Getting started with data analysis#

What is pandas?#

The pandas Python library [1] is a easy-to-use but powerful data analysis toolkit. It is a mature data analytics framework that is widely used among different fields of science. The development of pandas started in 2008 and it is now maintained by an active developer community (McKinney, 2017).

Pandas is a “high-level” package, which means that it makes use of several other packages in the background. It combines the performance of powerful Python libraries such as NumPy [2], matplotlib [3] and SciPy [4].

One of the most useful features of pandas is its ability to interact with numerous data formats. It supports reading and writing data e.g. from/to:

  • CSV

  • JSON

  • HTML

  • MS Excel

  • HDF5

  • Stata

  • SAS

  • Python Pickle format

  • SQL (Postgresql, MySQL, Oracle, MariaDB, etc.)

For a full list of supported file formats and other features, see the official pandas documentation and reference guide [5].

Pandas data structures#

In pandas, table-like data are stored in two-dimensional DataFrame objects with labeled rows and columns. The pandas DataFrame was originally inspired by data frames that are in-built in the R programming language. You can think of the pandas DataFrame as a programmable spreadsheet. One-dimensional sequences of values are stored in pandas Series. One row or one column in a pandas DataFrame is actually a pandas Series. You can think of a pandas Series as a clever list. These pandas structures incorporate a number of things we’ve already encountered earlier in this book, such as indices, data stored in a collection, and data types.

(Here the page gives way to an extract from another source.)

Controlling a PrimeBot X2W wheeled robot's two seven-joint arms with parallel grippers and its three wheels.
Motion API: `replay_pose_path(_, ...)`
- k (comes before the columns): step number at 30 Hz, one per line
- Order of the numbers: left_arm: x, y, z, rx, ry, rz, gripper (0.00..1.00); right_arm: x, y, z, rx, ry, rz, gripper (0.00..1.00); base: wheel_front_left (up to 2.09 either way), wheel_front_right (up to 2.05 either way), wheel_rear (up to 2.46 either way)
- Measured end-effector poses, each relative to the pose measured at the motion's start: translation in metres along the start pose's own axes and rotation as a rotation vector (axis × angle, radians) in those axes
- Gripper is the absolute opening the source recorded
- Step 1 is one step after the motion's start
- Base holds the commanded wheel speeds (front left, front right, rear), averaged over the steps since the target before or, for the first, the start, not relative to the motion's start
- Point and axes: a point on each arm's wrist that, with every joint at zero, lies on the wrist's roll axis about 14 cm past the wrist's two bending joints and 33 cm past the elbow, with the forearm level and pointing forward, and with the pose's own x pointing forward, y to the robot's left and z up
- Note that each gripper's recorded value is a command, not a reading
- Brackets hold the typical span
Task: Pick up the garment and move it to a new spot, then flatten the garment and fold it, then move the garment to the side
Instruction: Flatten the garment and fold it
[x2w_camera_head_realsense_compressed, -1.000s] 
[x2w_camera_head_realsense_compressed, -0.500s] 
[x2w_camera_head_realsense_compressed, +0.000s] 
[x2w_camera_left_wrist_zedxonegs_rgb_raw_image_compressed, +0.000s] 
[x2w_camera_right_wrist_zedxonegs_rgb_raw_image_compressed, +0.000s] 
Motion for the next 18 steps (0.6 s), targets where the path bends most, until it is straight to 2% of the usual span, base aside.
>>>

Figure 3.1. Illustration of pandas DaraFrame and pandas Series data structures. Pandas DataFrame is a 2-dimensional data structure used for storing and mainpulating table-like data (data with rows and columns). Pandas Series is a 1-dimensional data structure used for storing and manipulating an sequence of values.

Figure 3.1. Illustration of pandas DaraFrame and pandas Series data structures. Pandas DataFrame is a 2-dimensional data structure used for storing and mainpulating table-like data (data with rows and columns). Pandas Series is a 1-dimensional data structure used for storing and manipulating an sequence of values.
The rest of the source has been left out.